“I do believe he achieved his goal in having students have a more open mind on different cultures, and to see and understand both sides of the story.” – Trent University Student (2015)
My university education forced me to reconsider my ideas of other cultures. Gazing into the eyes of my students, I now see a reflection of my former self; I am reminded of my initial excitement and fascination with difference as I encountered past civilizations in writing. When I teach history, I invite my students to accompany me on a similar journey into the past, one that crosses both chronological and cultural barriers to new lands inhabited by diverse peoples. I emphasize that history—created by men and women from all walks of life and cultural backgrounds—must be presented in a multicultural framework to fully appreciate the complexity of both human actions and historical events. As we study the multiple voices of the past together, I lead my students to the point where they can recognize their own forms of ethnocentrism. By learning to appreciate cultural diversity in the past, students are inspired to open dialogue and discussion in the present.
“He has taught me the importance of critically engaging documents and not taking them at face value.” – Brock University Student (2009)
This cross-cultural journey into bygone societies is as much about self-reflection and discovery as it is about intellectual development. As an instructor, I seek to demonstrate that history—far from being the rote memorization of dates and “facts”—is a creative and imaginative interpretation of the past achieved through both meticulous research and persuasive storytelling. I encourage my students to exercise their own historical imaginations by examining their primary and secondary sources in a careful and critical manner. As they join in the interpretive process, I stress that the work of the historian is by nature incomplete, which means that they can bring new light to historical documents that have been studied for centuries. But as much as I empower them to engage imaginatively with their sources, I remind them that they cannot invent whatever they choose. My goal as a teacher of history is to help my students develop a critical art of reading that challenges both their own assumptions about the world and those of the authors they are investigating.
“I got to exercise my research skills. We took time to learn how to use the Stacks at the library too.” – University of Toronto Student (2017)
Beyond responsibly learning about the past and how to interpret it, I want my students to acquire the information literacy skills they need to succeed in their professional lives. In my courses, I foster an appreciation for academic libraries and the integral role they play in the development and preservation of historical knowledge. Part of my instruction takes place within these physical spaces because students need to understand how scholarly materials are organized. It is important for me that they learn that searching is an art form and that properly citing their sources reflects their generosity and moral character.

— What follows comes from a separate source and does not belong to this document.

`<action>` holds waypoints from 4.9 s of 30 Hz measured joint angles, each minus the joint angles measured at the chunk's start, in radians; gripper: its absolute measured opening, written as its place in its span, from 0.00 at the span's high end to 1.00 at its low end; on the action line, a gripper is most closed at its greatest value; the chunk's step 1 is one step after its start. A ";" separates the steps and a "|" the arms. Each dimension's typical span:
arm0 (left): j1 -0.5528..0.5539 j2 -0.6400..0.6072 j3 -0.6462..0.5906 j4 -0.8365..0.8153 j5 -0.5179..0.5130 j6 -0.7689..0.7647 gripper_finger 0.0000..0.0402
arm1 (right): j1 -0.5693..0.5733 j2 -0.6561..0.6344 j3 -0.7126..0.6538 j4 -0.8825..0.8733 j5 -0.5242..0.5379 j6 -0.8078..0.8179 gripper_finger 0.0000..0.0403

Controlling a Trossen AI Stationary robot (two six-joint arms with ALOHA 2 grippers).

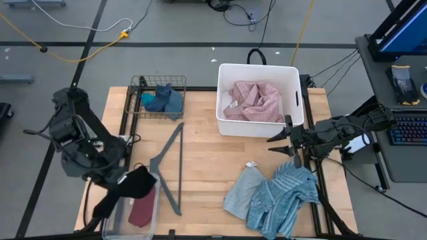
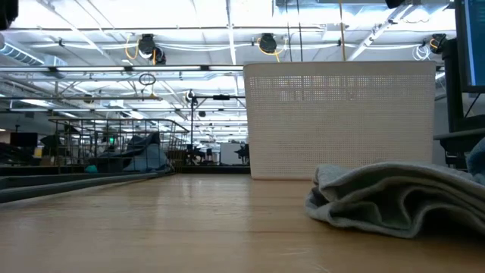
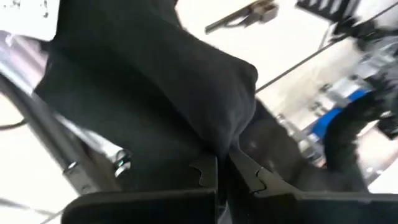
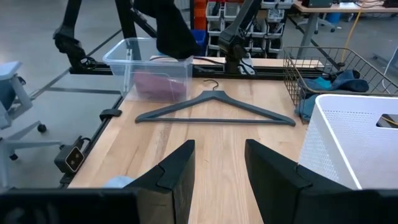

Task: Pick & Place Cloths
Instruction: Put the black boxers in the transparent bin, then put the gray boxers in the transparent bin

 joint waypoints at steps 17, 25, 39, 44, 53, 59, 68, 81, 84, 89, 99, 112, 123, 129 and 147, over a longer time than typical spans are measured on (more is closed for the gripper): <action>-0.057 0.244 0.000 0.106 0.110 -0.045 1.00 | 0.000 0.000 0.000 0.015 0.001 0.000 0.67; -0.057 0.269 0.000 0.080 0.077 -0.041 1.00 | 0.000 0.000 0.000 0.015 0.004 0.000 0.67; -0.055 0.300 0.000 -0.181 -0.043 -0.114 1.00 | 0.000 0.000 0.000 0.015 0.000 0.000 0.67; -0.055 0.357 0.000 -0.179 -0.050 -0.090 0.96 | 0.000 0.000 0.000 0.015 0.000 0.000 0.67; -0.055 0.433 -0.001 -0.166 -0.050 -0.060 0.80 | 0.000 0.000 0.000 0.014 0.000 -0.011 0.67; -0.052 0.454 -0.001 -0.166 -0.050 -0.037 0.56 | 0.000 0.000 0.000 0.014 -0.001 -0.011 0.67; -0.050 0.361 0.000 -0.108 0.121 -0.110 0.32 | 0.000 0.000 0.000 0.014 -0.001 -0.011 0.67; 0.024 0.341 0.132 0.041 -0.560 0.187 0.42 | 0.000 0.000 0.000 0.014 -0.006 0.089 0.67; 0.077 0.344 0.132 0.164 -0.600 0.345 0.46 | 0.000 0.000 0.000 0.014 -0.012 0.090 0.67; 0.174 0.374 0.132 0.386 -0.632 0.625 0.51 | 0.000 0.004 0.000 0.028 -0.116 0.080 0.67; 0.278 0.447 0.132 0.616 -0.622 0.950 0.56 | 0.007 0.079 0.000 0.258 -0.315 0.074 0.67; 0.246 0.397 0.132 0.510 -0.710 1.010 0.56 | 0.175 0.312 0.000 0.346 -0.181 -0.173 0.67; 0.228 0.372 0.132 0.410 -0.733 0.935 0.56 | 0.264 0.475 0.000 0.115 -0.026 -0.176 0.67; 0.228 0.372 0.132 0.411 -0.704 0.929 0.56 | 0.264 0.584 0.000 -0.034 -0.029 -0.150 0.67; 0.228 0.372 0.132 0.413 -0.677 0.897 0.56 | 0.206 0.837 0.001 -0.058 -0.030 -0.150 0.62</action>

“Jason . . . never put down anyone’s idea and instead took them and incorporated them into the lesson.” – Trent University Student (2015)
Stressing the multiple voices of the past and information literacy skills implies openness and humility on my part as an instructor. At the beginning of my classes, I emphasize that I am a co-learner with my students. I tell them that I am excited about what they are going to teach me in both discussions and in their written work. It is important for students to recognize that no instructor knows everything about any given subject, even if they are an expert in that field.